# Problem Statement ::You have two data files stored in an Amazon S3 bucket. Your goal is to create a data processing pipeline using PySpark that reads these files from S3, performs some transformations and classify customers based on its purchases, and then submits the PySpark script as an EMR step using boto3

In [None]:
pip install boto3

In [None]:
import boto3
from get_creds import fetch_credentials

In [None]:
# Create an S3 client
emr_client=boto3.client('emr',
    aws_access_key_id=fetch_credentials()[0],
    aws_secret_access_key=fetch_credentials()[1],
    region_name='us-east-1')

In [None]:
# Create EMR cluster
response = emr_client.run_job_flow(
    Name='ds-cluster-boto3',
    ReleaseLabel='emr-6.14.0',
    Instances={
        'MasterInstanceType': 'm5.xlarge',
        'SlaveInstanceType': 'm5.xlarge',
        'InstanceCount': 2,
        'KeepJobFlowAliveWhenNoSteps': True,
        'TerminationProtected': False,
        'Ec2KeyName': 'first_keypair',
        'EmrManagedMasterSecurityGroup': 'sg-0309ac88be23385a2',
        'EmrManagedSlaveSecurityGroup': 'sg-0a19af4ba0a963cca',
        'Ec2SubnetId': 'subnet-090cd51dd31d81d26',
    },
    Applications=[
        {'Name': 'Spark'},
    ],
    VisibleToAllUsers=True,
    JobFlowRole='arn:aws:iam::182424271996:instance-profile/EMR_EC2_DefaultRole', #this is instance profile role
    ServiceRole='arn:aws:iam::182424271996:role/EMR_Default_Role',
)

In [None]:
# List EMR clusters
response = emr_client.list_clusters(
    ClusterStates=['WAITING']
)
print(response)
cluster_id=response['Clusters'][0]['Id']
print(cluster_id)

In [None]:
# Add steps to the cluster ::
step_name = 'cust_segmentation_transform_v2'
script_location = 's3://cab-data-science-demo/BOTO3/Scripts/customer_segmentation_transform.py' 
arguments = ['s3://cab-data-science-demo/BOTO3/Input/sales_data.csv', 's3://cab-data-science-demo/BOTO3/Input/customer_data.csv',
            's3://cab-data-science-demo/BOTO3/Output/']  

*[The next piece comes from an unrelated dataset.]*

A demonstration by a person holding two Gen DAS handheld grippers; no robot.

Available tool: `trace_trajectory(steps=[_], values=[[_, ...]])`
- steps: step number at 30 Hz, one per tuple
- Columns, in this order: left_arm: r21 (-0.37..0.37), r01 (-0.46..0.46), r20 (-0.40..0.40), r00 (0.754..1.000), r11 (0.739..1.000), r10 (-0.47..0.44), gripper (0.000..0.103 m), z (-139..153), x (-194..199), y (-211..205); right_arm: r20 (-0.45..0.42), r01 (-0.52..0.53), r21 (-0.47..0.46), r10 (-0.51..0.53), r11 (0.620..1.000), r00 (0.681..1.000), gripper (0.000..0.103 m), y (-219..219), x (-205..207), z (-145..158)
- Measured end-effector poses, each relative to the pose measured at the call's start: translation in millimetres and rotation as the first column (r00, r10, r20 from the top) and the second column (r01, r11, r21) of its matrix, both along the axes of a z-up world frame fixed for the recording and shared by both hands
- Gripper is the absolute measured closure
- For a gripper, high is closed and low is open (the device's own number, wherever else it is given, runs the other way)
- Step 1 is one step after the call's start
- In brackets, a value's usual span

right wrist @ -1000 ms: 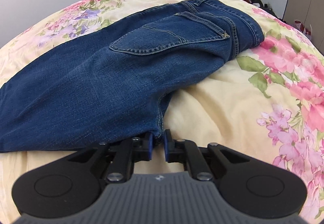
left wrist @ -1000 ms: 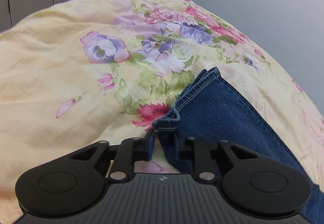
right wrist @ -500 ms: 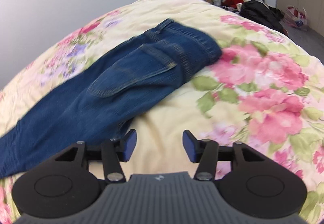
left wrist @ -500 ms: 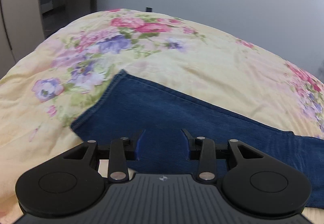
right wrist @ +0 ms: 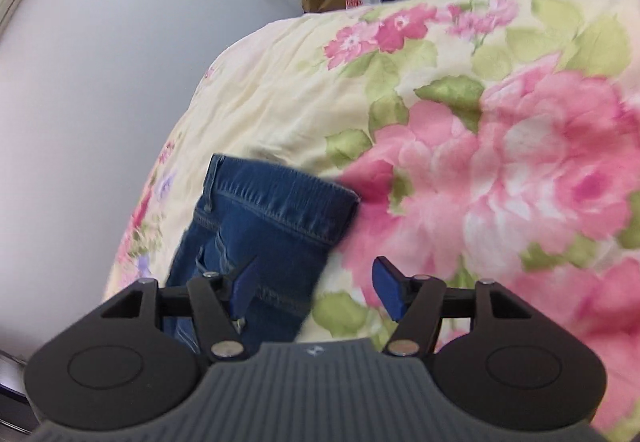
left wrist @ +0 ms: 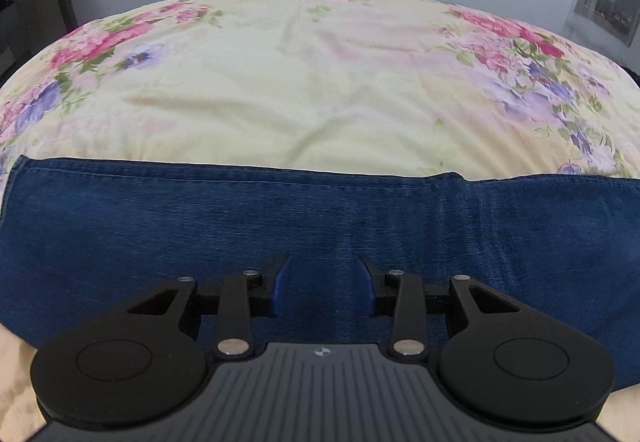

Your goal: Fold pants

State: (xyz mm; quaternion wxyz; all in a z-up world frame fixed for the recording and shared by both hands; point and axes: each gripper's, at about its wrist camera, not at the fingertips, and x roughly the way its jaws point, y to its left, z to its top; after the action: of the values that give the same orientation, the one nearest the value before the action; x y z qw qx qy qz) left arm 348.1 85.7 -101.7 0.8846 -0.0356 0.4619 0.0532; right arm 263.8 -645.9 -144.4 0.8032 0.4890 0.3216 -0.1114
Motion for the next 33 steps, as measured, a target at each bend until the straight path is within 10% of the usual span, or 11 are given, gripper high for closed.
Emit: trace_trajectory(steps=[8, 10, 13, 16, 19, 24, 27, 33], values=[[0.033, -0.01, -0.039, 0.999, 0.999, 0.011, 0.06, -35.3, 24.1, -26.1, 0.065, 0.052, 0.171, -0.064, 0.984, 0.996, 0.043, -26.9, 38.6, -47.6], [0.041, -0.011, -0.032, 0.999, 0.999, 0.013, 0.06, -38.6, 24.7, -27.9, 0.083, 0.04, 0.183, -0.056, 0.982, 0.995, 0.059, -30.3, 43.8, -47.7], [0.034, -0.014, -0.033, 0.999, 0.999, 0.015, 0.06, -38.7, 26.1, -26.4, 0.098, -0.019, 0.079, 0.011, 0.997, 0.995, 0.098, -33.2, 51.2, -23.3], [0.029, -0.009, -0.034, 0.999, 1.0, 0.01, 0.06, -38.9, 27.1, -26.1, 0.122, -0.093, -0.153, 0.112, 0.984, 0.986, 0.102, -27.3, 61.2, 27.3], [0.03, -0.006, -0.031, 0.999, 1.0, 0.007, 0.06, -40.0, 27.0, -26.7, 0.067, -0.16, -0.301, 0.188, 0.94, 0.98, 0.103, -22.6, 78.8, 50.0], [0.03, -0.008, -0.03, 1.0, 1.0, 0.008, 0.06, -38.9, 27.4, -27.2, -0.114, -0.196, -0.282, 0.17, 0.939, 0.979, 0.103, -27.8, 85.9, 5.4], [0.052, 0.024, -0.019, 1.0, 0.998, -0.023, 0.06, -32.6, 28.4, -29.6, -0.142, -0.175, -0.293, 0.138, 0.94, 0.98, 0.072, -33.0, 83.3, 9.1], [0.003, 0.143, 0.052, 0.988, 0.99, -0.143, 0.06, -11.3, 31.4, -40.5, -0.137, -0.299, -0.516, 0.267, 0.803, 0.954, 0.067, -5.8, 86.7, 62.2]])
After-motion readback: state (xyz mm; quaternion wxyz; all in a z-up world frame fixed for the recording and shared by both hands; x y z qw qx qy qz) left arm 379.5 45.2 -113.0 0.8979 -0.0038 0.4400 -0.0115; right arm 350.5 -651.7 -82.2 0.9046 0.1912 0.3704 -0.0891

step_response = emr_client.add_job_flow_steps(
    JobFlowId=cluster_id,
    Steps=[
        {
            'Name': step_name,
            'ActionOnFailure': 'CONTINUE',
            'HadoopJarStep': {
                'Jar': 'command-runner.jar',
                'Args': ['spark-submit',"--deploy-mode","cluster", script_location] + arguments,
            },
        },
    ]
)

# spark-submit command: spark submit,--deploy-mode,'cluster',--master
step_id = step_response['StepIds'][0]
print(f"Step added with ID: {step_id}")